### Aim of the task
Wherever "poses" turns up in a line of the entries below, that line counts. Say how many such lines there are, with no other words.

### Available data
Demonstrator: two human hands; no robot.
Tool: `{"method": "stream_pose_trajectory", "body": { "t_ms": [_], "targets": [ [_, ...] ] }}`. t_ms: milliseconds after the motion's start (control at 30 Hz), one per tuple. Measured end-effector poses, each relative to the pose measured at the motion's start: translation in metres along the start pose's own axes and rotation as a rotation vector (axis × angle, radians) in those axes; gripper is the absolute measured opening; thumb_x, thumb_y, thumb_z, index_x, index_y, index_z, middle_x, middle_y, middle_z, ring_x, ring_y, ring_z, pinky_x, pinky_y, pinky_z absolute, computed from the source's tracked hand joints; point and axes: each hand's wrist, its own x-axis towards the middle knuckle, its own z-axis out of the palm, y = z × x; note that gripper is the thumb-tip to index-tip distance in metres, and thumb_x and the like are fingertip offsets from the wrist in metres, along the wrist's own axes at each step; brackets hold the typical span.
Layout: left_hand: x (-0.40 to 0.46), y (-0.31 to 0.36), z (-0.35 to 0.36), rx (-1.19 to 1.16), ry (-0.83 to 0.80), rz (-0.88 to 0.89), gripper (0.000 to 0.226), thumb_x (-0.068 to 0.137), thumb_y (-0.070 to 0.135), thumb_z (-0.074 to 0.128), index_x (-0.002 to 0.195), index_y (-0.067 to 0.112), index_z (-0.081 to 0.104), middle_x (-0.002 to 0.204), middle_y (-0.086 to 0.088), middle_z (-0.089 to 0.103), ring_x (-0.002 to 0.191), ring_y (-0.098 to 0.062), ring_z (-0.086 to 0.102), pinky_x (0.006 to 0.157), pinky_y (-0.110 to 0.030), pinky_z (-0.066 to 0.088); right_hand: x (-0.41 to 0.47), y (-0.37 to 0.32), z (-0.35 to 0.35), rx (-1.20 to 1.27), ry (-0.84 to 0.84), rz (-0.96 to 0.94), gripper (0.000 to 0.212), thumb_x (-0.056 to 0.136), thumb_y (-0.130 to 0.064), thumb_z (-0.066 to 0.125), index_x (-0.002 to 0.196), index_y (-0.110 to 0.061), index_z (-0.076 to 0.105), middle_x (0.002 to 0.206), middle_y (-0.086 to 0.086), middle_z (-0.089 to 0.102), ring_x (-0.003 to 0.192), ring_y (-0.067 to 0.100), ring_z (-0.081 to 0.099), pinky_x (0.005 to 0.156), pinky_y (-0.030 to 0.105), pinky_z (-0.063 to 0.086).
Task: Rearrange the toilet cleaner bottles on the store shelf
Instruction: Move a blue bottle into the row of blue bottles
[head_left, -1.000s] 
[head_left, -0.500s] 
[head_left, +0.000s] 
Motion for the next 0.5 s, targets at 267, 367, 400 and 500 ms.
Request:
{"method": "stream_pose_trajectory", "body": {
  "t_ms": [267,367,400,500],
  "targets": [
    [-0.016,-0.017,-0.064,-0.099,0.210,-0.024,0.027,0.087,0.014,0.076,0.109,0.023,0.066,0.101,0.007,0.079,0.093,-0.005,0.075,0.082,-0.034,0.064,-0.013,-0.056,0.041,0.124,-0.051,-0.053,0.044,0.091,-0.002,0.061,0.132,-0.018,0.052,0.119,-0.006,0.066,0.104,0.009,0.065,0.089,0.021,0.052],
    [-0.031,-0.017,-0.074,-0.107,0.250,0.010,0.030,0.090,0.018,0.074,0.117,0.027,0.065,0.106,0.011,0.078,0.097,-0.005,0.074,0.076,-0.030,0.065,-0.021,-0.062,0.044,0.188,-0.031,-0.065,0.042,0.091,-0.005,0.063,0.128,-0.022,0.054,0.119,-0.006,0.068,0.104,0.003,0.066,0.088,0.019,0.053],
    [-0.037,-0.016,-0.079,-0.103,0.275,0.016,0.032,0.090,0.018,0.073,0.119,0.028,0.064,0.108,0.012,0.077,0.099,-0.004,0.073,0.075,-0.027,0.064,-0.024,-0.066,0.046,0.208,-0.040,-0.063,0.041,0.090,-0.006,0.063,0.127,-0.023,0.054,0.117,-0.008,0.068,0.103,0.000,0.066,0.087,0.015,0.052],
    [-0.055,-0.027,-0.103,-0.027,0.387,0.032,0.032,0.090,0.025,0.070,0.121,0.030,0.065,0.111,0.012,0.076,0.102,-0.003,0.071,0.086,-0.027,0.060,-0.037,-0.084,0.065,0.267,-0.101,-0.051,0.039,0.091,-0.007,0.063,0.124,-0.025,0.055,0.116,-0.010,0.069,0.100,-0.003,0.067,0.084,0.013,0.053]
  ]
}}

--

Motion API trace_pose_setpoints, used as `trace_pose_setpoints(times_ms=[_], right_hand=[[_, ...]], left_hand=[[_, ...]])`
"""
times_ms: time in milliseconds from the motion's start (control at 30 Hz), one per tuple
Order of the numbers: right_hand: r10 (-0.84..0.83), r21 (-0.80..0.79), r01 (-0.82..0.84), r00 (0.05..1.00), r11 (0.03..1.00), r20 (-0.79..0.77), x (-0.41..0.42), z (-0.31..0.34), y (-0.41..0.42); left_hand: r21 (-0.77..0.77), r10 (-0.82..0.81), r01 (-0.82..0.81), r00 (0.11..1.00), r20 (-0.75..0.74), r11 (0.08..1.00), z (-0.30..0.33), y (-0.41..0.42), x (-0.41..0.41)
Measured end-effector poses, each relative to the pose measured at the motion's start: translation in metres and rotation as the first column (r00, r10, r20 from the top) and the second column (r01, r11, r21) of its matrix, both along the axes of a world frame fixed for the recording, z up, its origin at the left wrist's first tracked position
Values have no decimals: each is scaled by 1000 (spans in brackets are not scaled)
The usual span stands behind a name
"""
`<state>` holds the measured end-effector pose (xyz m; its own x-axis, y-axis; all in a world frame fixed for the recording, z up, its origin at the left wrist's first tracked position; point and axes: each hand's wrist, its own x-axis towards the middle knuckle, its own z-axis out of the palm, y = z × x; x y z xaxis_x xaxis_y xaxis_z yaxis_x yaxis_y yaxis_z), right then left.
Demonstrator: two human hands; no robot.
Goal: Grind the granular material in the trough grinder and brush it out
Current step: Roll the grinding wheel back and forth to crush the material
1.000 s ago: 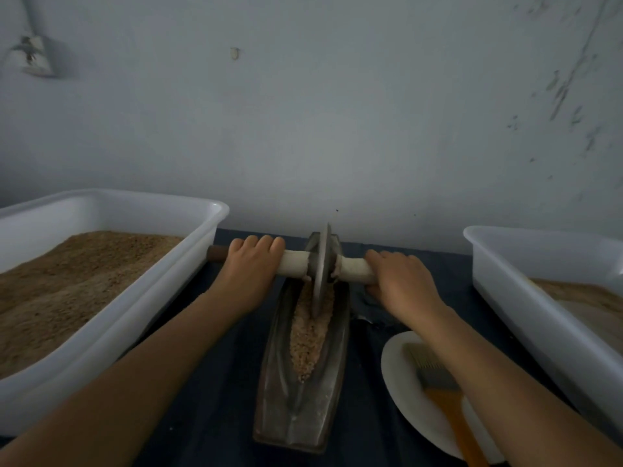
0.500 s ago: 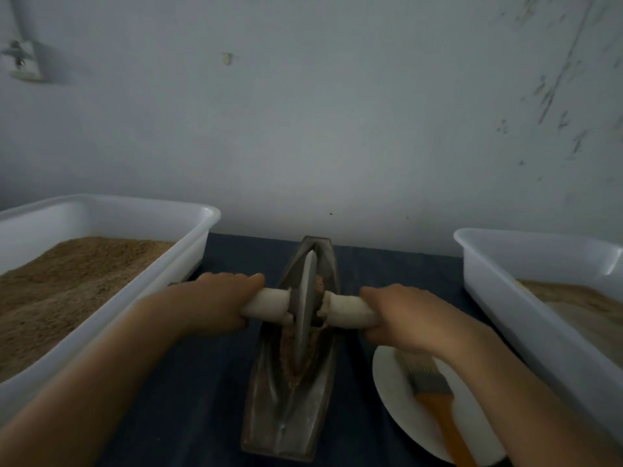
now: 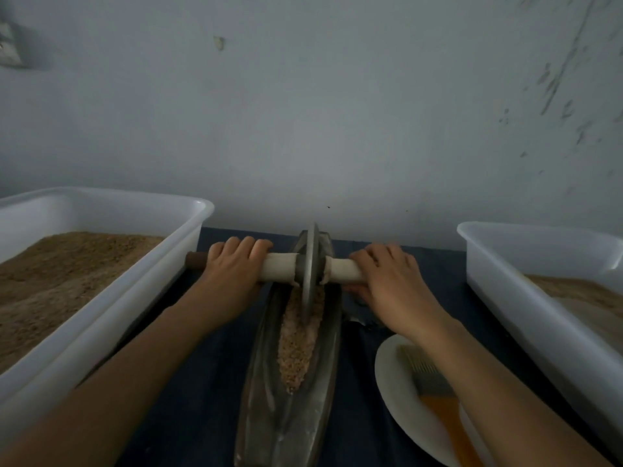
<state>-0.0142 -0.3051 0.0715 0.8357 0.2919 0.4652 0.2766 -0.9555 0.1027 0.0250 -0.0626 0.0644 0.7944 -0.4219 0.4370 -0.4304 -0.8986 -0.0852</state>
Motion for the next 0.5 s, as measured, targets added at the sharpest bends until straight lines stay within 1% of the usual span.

### Answer for the task
2